In the latest in her series of exclusive pieces for Fortune, Wall Street power player-turned-entrepreneur Sallie Krawcheck writes about why it can be so hard for women to help one another in the business world.
It seems that not a day passes without the appearance of some new article or conference or symposium focused on the advancement of women in the workplace. And many of these authors and events promote the same worthy things: Women advocating for women. Women doing business with women. Women building businesses to serve other women.
So, what is it about that message of sisterly solidarity that’s so tricky for us to navigate?
Let’s start with obstacle No. 1: the Queen Bee. This is the senior woman who doesn’t help other women advance, who may even actively kick the ladder out from under her when she reaches a top job. Speak with almost any woman of a certain level of seniority (a glass of wine helps), and you’ll hear a story about her battle with a Queen Bee—one that the more junior woman nearly always loses.
I was “Queen Bee’ed.” I put a great deal of trust in a senior woman in one of my jobs and often went to her for advice. When her counsel felt wrong, I reminded myself how fortunate I was to have her around; if we disagreed, it must be because my instincts were off. That’s what I believed—right up until the day she sat across the table from me when I was taken out of my job.
And I know it’s not just me: Not two weeks ago, I coached a young woman through a potential showdown with a more senior female exec who felt threatened by the increasing positive attention the younger woman was receiving.
Why does the Queen Bee exist? Some of it might be innate: Recent research suggests that we tend to be more compassionate to others if we ourselves haven’t gone through the same challenges they’re experiencing. If we have our response is likely to be: Buck up, it’s not that bad!
Some women who admit to having played the Queen Bee role tell me they did so because they intuitively knew there were only one or two seats at the leadership table for people outside of the majority. Why? Because there have always been only one or two seats at the table for people outside of the majority. So why help someone else who could potentially take your seat?
Female workers have also historically received signals that advocating for other women isn’t particularly welcome. Indeed, studies have shown that while Caucasian men who advocate for minorities—such as women or people of color—have had their professional reputations enhanced, when those same minorities do the same, their opinions are dismissed.
Ugh. But, wait, there’s more.
Women doing business with women is also a minefield. While in my experience men seem to mix personal relationships and business fluidly, women either keep these worlds separate or can struggle with how to navigate their overlap. I’ve seen it: When I was running Merrill Lynch, my male friends (and even my male-distant-acquaintances) in asset management would regularly ask me if I could help get their products approved for sale at Merrill; my female friends in the industry never—as in, never ever—made that request. And when we did “talk shop,” it wasn’t unusual to hear that when they raised money for their funds, the women decision-makers on the other side of the table were often their toughest critics.

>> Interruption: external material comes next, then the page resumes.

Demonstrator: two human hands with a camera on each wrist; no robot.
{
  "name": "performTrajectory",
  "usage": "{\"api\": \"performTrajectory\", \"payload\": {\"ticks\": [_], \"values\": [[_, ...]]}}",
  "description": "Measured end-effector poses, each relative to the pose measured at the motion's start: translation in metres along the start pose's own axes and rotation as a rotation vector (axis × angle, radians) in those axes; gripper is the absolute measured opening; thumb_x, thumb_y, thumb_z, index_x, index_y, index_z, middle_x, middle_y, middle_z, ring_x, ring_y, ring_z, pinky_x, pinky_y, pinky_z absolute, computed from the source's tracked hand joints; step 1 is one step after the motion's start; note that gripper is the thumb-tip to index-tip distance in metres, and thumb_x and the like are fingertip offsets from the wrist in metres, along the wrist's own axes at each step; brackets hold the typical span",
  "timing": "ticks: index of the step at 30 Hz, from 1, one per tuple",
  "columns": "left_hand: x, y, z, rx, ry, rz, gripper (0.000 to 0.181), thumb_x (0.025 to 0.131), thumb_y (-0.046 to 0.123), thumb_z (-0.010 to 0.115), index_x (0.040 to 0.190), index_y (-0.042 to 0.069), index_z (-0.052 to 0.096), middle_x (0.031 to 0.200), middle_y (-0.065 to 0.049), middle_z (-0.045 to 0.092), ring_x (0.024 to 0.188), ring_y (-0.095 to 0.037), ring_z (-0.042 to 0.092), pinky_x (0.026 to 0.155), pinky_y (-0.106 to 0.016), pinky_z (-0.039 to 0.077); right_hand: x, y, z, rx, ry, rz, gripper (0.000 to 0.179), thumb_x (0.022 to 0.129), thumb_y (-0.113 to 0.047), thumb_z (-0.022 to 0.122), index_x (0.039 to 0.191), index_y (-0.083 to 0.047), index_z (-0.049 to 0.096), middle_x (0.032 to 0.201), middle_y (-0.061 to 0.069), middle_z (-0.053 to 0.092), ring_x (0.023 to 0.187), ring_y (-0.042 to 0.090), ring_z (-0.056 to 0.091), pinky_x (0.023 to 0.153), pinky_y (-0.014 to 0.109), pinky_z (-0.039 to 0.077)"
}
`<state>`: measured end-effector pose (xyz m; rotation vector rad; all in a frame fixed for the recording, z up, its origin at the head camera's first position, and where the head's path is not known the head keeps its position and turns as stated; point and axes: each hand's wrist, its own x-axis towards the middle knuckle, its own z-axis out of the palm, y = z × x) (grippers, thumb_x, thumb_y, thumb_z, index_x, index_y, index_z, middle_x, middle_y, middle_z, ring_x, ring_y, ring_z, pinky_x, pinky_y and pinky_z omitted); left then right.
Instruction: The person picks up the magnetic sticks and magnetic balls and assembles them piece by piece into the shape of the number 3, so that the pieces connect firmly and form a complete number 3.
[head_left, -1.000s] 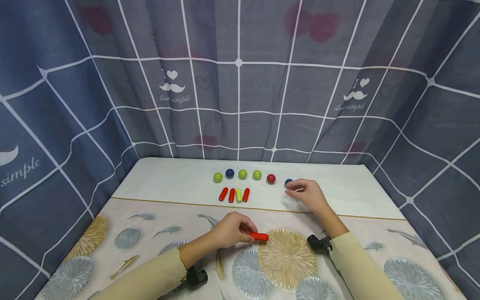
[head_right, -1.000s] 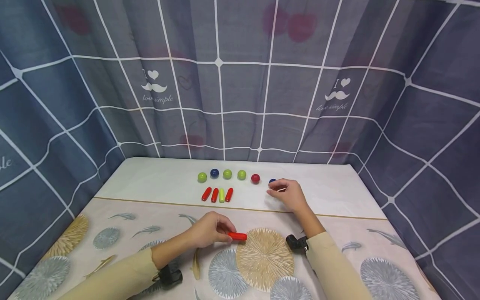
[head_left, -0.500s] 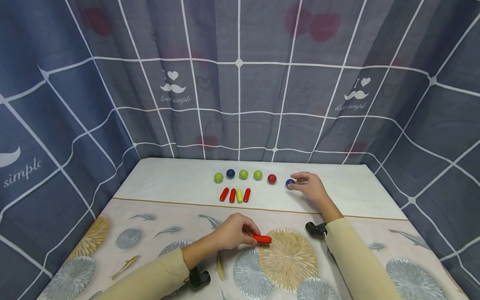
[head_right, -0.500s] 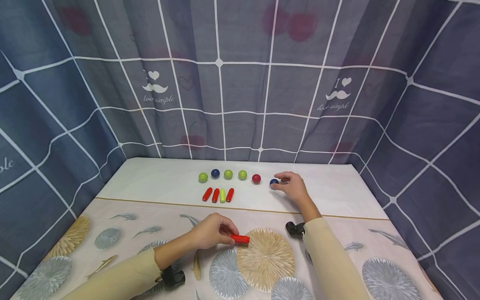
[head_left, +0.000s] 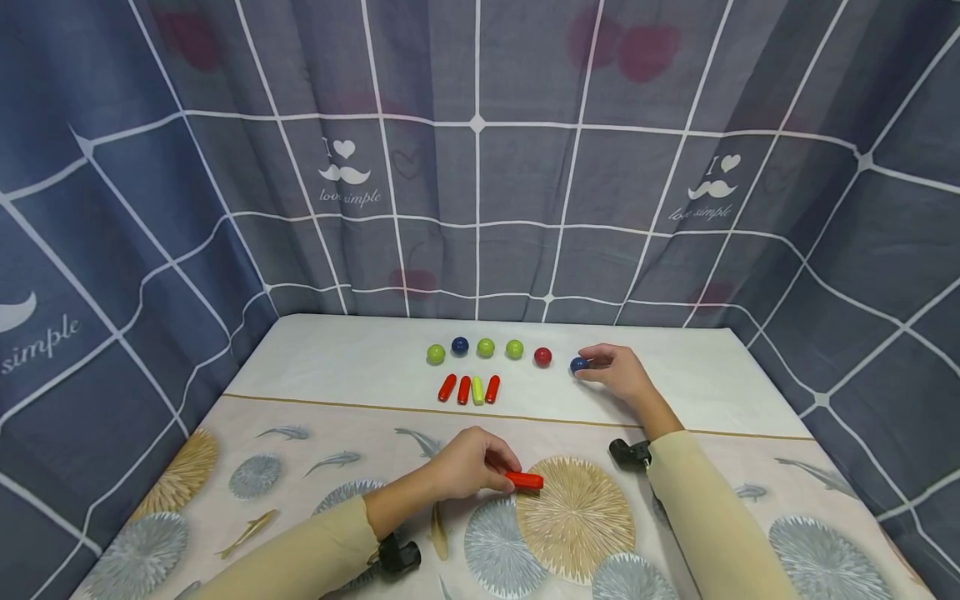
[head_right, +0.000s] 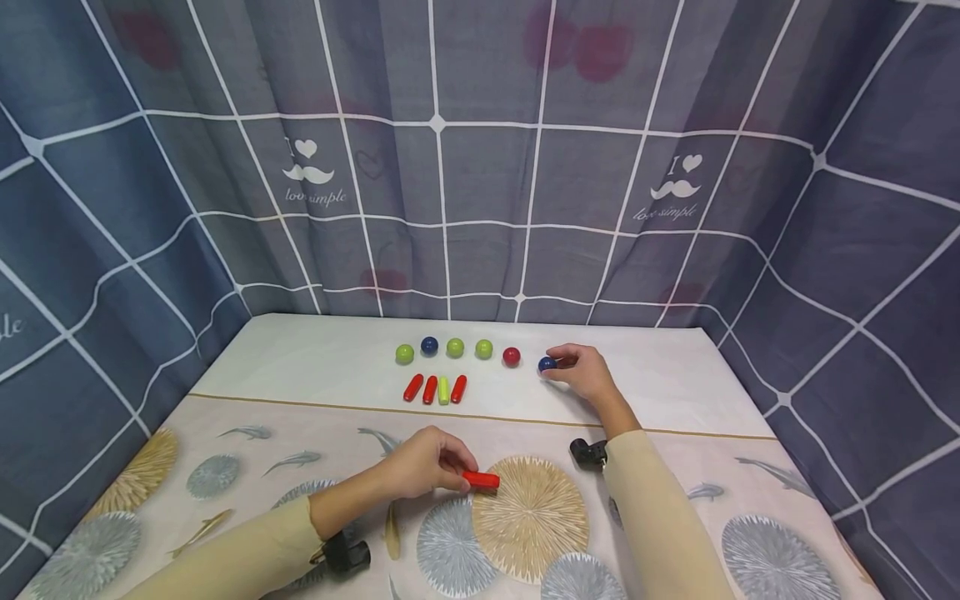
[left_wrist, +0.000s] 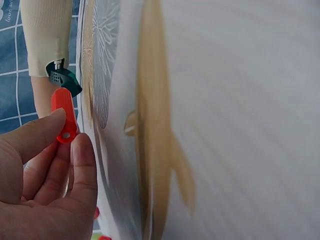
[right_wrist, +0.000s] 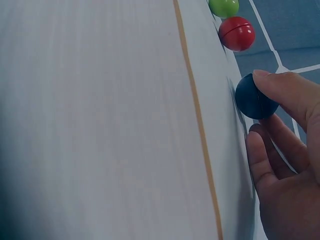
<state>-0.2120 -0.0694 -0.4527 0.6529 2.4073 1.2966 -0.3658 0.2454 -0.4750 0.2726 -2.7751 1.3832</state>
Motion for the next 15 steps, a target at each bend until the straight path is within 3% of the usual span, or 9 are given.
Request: {"api": "performTrajectory", "payload": {"ticks": [15], "values": [[-0.0007, 0.002, -0.0007, -0.033, -0.015, -0.015, 0.016, 0.075, -0.002, 0.087, 0.086, 0.008, 0.081, 0.075, -0.001, 0.074, 0.067, -0.009, 0.06, 0.062, -0.019, 0.05, -0.001, -0.0016, 0.0016, -0.006, -0.001, 0.023, 0.044, 0.084, -0.016, 0.085, 0.125, -0.006, 0.072, 0.121, 0.017, 0.074, 0.112, 0.032, 0.071, 0.1, 0.047, 0.054]]}}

How about women running businesses built for the female market? This can be yet another labyrinth, as I’ve experienced first-hand while launching Ellevest. For some people, the very idea of business “for women” is enough to get their back up. In fact, when we originally tested the idea of a “digital investment platform for women,” some 45% of women we polled said they didn’t like it.
Why? Well, the initial reactions were that “for women” meant that it must be “dumbed down” in some way, that it must be about “remedial financial education,” that it must be a “pink it and shrink it” approach. In sifting through the responses, it felt as though we women have somehow been conditioned that something “for women” is automatically lesser than its male-oriented counterpart.
But when we explained why you need an investment platform for women—that women live longer, earn less, have salaries that peak earlier, and are more risk-aware than men, and need investment plans that take all of that into account—the reactions quickly swung to positive.
So, given all of that, how can we successfully do business with and for other women?
I think the key is to recognize these innate beliefs, examine them, talk about them, discuss them, debate them. This can include conversations that go something like: “I’m not sure if we’re all familiar with the research that says women advocating for other women can be dismissed. Let me tell you why Susan is the right person for this job.” Or, “I’ve always been a bit concerned that mixing business and personal relationships can be tricky, but let me tell you why my asset management offering is a special one.” And finally, “Women are underserved in this segment of the market. So, by definition, what’s out there isn’t working for them. Let me tell you why we think this new approach could.”
And mentor. Mentor other women, to help them make it through the minefield. Mentor men, to raise their awareness of the issues faced by their female colleagues.
All those articles, events, and panels pushing for women’s advancement are good. Expanding those conversations to acknowledge and address the traps that stop women from engaging with other women in the workplace can be even better.
Sallie Krawcheck is the CEO and Co-Founder of Ellevest, a digital investment platform for women. Prior to that, she was CEO of Merrill Lynch Wealth Management and Smith Barney. She has been named one of Fast Company’s most creative people in business.